Reclamar – o verbo que te adoece.
No mês passado minha avó partiu. Forte, corajosa e comprometida, nunca ninguém a viu reclamar. Entre nossa família e seus amigos, uma frase se repetia em seu funeral: “Nunca a vi reclamar de nada”. Realmente, reclamar não fazia parte de sua vida. Olhando para a frente, sempre procurava a solução para os problemas que se apresentavam. Ela nos deixou esse legado.
Infelizmente, nem todas as pessoas têm esse ótimo hábito. É muito comum reclamar quando algo sai diferente do que se espera ou planeja. Muita das vezes, nem se tem uma opinião sobre aquele assunto, mas reclamar faz parte do diálogo sobre aquele tema desconhecido. Nos elevadores, nas ruas, nas redes sociais, enfim, reclamar virou um hábito fácil de encontrar por aí.
Reclamar adoece o cérebro
Reclamar de vez em quando é normal. Todos nós fazemos isso. Mas quando isso vira um padrão — um jeito automático de reagir à vida — o impacto pode ser maior do que parece.
Quando reclamamos com frequência, nosso cérebro começa a se adaptar a esse comportamento. Ele entende que “reclamar é importante” e passa a reforçar os circuitos ligados à frustração, raiva e impotência. Chamamos isso de neuroplasticidade: quanto mais usamos um caminho mental, mais fácil fica usá-lo de novo. Resultado? A tendência de ver tudo pelo lado negativo se fortalece.
Além disso, reclamar ativa nosso sistema de estresse. O corpo libera mais cortisol, o famoso hormônio do estresse, que quando se mantém elevado por muito tempo, pode gerar ansiedade, insônia, irritabilidade e até queda na imunidade. É como se o corpo ficasse preso em estado de alerta — mesmo quando não há um perigo real.
Na prática clínica, vemos isso se traduzir em padrões cognitivos distorcidos, como o “filtro negativo” (quando a pessoa só enxerga o que está ruim) ou a “catastrofização” (transformar qualquer pequeno problema em uma grande tragédia). Isso alimenta sintomas depressivos e ansiosos, gerando um ciclo difícil de quebrar.

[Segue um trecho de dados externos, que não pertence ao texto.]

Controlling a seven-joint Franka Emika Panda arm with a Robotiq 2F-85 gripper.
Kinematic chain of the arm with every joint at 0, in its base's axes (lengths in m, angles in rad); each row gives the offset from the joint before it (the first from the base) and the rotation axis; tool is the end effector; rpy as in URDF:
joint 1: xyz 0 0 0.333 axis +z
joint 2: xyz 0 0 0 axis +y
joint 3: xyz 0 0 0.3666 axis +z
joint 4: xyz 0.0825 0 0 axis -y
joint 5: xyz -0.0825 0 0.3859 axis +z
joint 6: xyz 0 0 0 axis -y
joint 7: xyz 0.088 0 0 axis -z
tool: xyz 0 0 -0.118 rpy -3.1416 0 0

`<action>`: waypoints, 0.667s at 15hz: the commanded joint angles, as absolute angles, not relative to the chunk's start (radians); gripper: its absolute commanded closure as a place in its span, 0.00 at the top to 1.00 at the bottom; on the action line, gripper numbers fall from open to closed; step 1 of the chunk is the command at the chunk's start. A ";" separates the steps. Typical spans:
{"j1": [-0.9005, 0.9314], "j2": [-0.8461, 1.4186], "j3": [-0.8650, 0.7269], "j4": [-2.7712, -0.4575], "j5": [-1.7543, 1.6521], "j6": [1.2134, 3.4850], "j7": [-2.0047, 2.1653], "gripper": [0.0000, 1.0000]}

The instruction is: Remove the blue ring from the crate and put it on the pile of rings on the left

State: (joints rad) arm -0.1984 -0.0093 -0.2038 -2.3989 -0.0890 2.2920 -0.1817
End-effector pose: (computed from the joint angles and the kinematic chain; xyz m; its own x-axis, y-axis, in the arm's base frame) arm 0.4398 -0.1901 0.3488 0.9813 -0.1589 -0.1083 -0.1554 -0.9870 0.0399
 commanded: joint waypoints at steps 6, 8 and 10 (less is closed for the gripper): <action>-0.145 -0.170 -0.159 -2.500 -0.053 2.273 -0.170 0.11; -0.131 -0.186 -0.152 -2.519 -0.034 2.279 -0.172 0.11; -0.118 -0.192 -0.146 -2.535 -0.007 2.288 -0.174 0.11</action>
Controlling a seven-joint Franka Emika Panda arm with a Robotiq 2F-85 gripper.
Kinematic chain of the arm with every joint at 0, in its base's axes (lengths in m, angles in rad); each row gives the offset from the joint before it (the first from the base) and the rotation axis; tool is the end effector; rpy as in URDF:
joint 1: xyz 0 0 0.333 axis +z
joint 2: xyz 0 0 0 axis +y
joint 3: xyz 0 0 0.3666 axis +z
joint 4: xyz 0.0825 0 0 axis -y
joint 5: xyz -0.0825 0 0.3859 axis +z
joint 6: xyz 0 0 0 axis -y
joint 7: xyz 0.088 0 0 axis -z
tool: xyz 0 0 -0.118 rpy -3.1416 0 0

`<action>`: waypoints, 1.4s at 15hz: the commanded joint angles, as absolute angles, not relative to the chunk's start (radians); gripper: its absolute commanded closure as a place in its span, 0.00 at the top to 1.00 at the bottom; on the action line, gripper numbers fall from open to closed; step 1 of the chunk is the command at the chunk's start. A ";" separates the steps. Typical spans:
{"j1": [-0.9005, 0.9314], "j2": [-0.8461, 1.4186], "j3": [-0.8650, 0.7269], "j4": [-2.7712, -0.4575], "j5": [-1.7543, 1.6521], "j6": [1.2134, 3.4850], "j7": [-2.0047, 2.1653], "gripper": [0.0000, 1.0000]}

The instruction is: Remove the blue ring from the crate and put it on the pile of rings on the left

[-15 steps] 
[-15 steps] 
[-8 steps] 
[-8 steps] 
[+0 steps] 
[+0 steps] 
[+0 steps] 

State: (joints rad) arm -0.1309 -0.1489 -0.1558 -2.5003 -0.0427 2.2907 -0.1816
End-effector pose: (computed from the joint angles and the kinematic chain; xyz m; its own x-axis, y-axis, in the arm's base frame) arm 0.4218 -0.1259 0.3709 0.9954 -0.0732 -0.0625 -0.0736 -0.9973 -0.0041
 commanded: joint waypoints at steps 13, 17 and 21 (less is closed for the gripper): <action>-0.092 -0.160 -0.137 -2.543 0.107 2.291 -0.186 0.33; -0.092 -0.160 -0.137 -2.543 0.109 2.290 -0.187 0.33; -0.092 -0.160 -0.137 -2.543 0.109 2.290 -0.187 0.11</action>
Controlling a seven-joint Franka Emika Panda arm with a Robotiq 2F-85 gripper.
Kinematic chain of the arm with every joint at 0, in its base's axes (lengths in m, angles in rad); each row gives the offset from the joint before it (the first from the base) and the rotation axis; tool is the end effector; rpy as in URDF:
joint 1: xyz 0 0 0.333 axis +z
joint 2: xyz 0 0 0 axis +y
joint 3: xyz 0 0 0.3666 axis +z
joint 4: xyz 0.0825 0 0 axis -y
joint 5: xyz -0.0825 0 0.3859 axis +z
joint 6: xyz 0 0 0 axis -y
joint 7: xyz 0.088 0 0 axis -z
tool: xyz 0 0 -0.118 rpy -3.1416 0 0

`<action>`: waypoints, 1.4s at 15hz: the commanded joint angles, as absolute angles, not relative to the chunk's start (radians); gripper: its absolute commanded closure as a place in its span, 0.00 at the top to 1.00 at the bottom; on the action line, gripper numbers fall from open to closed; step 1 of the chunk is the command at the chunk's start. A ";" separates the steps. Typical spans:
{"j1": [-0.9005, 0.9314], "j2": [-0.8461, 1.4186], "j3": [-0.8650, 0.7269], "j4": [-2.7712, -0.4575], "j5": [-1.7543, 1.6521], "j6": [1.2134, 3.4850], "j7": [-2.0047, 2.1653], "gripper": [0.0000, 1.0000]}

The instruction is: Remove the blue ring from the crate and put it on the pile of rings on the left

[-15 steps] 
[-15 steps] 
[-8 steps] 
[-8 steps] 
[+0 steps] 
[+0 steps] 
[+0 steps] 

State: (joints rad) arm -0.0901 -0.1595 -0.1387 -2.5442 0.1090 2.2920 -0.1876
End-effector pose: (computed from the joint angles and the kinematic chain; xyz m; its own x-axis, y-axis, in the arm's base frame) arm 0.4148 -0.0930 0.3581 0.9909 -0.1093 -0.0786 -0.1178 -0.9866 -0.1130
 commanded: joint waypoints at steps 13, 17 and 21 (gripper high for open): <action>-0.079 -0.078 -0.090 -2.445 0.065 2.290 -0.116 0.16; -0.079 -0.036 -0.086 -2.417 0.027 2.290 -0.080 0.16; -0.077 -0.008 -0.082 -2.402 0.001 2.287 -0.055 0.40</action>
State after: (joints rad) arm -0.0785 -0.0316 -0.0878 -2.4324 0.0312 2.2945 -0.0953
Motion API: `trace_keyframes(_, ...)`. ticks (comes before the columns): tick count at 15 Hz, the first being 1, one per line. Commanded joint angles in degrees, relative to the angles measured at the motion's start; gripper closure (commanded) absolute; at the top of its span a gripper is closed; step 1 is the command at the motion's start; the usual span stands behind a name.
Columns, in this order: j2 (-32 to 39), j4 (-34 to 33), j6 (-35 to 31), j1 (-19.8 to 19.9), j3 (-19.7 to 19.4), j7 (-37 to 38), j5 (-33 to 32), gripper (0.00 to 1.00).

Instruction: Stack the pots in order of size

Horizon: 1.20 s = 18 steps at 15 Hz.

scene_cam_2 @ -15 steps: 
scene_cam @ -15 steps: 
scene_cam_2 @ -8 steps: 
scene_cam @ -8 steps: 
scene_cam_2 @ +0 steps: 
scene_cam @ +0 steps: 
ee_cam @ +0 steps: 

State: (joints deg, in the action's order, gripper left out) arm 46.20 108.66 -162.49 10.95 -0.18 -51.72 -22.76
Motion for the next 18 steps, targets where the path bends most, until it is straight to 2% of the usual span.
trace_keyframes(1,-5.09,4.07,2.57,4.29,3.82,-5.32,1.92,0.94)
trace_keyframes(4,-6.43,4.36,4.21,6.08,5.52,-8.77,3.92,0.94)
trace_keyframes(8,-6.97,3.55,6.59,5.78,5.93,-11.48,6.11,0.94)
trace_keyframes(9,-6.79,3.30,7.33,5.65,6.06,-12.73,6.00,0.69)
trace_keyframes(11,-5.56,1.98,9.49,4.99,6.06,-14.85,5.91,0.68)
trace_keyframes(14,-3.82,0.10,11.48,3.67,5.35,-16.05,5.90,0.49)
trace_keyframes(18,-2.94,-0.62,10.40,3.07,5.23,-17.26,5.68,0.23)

E tem mais: a reclamação constante afeta também nossos relacionamentos. Pode contaminar o ambiente, desgastar vínculos e afastar as pessoas. Quem nunca saiu de perto de alguém que só sabe reclamar?
Por fim, reclamar demais pode nos desconectar da responsabilidade pelas mudanças que queremos. É como se, ao reclamar, a gente entregasse o poder ao problema, em vez de buscar soluções e caminhos novos.
O convite aqui não é fingir que está tudo bem o tempo todo. Mas sim, desenvolver consciência sobre a forma como reagimos à vida.
Transformar a reclamação em reflexão.
Trocar a crítica automática por ação intencional.
Quer uma dica prática? Experimente passar um dia inteiro sem reclamar — nem mentalmente. Apenas observe. O exercício é simples, mas revelador.
Nos vemos na próxima edição — até lá, cuide da mente com a mesma dedicação que cuida dos seus sonhos.